• **Goal of the exercise**:
Restate the data below word for word, keeping each line intact.

• **Recorded information**:

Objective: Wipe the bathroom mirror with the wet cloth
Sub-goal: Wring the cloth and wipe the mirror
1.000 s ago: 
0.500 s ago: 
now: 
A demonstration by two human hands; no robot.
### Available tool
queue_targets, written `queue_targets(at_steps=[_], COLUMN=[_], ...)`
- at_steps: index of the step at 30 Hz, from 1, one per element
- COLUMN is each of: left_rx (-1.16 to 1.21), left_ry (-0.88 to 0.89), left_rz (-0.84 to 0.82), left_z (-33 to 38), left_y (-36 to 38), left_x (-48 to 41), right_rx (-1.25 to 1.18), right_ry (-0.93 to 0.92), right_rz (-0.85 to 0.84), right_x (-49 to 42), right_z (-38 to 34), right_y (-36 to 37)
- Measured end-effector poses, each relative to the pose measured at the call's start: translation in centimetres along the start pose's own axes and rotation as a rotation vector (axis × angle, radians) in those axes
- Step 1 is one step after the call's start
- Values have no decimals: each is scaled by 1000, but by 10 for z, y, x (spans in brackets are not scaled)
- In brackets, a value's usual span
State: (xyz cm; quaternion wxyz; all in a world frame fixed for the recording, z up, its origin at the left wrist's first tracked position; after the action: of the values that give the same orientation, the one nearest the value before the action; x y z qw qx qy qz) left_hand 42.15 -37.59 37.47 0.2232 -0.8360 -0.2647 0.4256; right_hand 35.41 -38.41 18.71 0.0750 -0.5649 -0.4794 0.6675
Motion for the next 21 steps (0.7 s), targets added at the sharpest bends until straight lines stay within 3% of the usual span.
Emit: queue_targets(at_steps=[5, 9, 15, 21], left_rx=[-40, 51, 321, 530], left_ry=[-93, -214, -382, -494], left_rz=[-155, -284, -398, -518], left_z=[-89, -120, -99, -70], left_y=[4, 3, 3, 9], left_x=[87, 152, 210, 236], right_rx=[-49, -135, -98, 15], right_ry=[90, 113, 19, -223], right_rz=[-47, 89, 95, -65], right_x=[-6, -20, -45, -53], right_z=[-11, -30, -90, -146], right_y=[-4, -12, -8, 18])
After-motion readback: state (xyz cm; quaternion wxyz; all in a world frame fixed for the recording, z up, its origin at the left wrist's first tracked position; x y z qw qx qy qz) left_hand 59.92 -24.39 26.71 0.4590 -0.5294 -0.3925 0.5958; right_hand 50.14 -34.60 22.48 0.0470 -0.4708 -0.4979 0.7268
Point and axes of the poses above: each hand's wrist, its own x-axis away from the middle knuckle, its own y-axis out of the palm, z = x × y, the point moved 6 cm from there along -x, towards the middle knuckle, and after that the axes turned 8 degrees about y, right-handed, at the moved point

• **Reply to the exercise**:
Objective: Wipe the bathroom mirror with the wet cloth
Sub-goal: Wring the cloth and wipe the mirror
1.000 s ago: 
0.500 s ago: 
now: 
A demonstration by two human hands; no robot.
### Available tool
queue_targets, written `queue_targets(at_steps=[_], COLUMN=[_], ...)`
- at_steps: index of the step at 30 Hz, from 1, one per element
- COLUMN is each of: left_rx (-1.16 to 1.21), left_ry (-0.88 to 0.89), left_rz (-0.84 to 0.82), left_z (-33 to 38), left_y (-36 to 38), left_x (-48 to 41), right_rx (-1.25 to 1.18), right_ry (-0.93 to 0.92), right_rz (-0.85 to 0.84), right_x (-49 to 42), right_z (-38 to 34), right_y (-36 to 37)
- Measured end-effector poses, each relative to the pose measured at the call's start: translation in centimetres along the start pose's own axes and rotation as a rotation vector (axis × angle, radians) in those axes
- Step 1 is one step after the call's start
- Values have no decimals: each is scaled by 1000, but by 10 for z, y, x (spans in brackets are not scaled)
- In brackets, a value's usual span
State: (xyz cm; quaternion wxyz; all in a world frame fixed for the recording, z up, its origin at the left wrist's first tracked position; after the action: of the values that give the same orientation, the one nearest the value before the action; x y z qw qx qy qz) left_hand 42.15 -37.59 37.47 0.2232 -0.8360 -0.2647 0.4256; right_hand 35.41 -38.41 18.71 0.0750 -0.5649 -0.4794 0.6675
Motion for the next 21 steps (0.7 s), targets added at the sharpest bends until straight lines stay within 3% of the usual span.
Emit: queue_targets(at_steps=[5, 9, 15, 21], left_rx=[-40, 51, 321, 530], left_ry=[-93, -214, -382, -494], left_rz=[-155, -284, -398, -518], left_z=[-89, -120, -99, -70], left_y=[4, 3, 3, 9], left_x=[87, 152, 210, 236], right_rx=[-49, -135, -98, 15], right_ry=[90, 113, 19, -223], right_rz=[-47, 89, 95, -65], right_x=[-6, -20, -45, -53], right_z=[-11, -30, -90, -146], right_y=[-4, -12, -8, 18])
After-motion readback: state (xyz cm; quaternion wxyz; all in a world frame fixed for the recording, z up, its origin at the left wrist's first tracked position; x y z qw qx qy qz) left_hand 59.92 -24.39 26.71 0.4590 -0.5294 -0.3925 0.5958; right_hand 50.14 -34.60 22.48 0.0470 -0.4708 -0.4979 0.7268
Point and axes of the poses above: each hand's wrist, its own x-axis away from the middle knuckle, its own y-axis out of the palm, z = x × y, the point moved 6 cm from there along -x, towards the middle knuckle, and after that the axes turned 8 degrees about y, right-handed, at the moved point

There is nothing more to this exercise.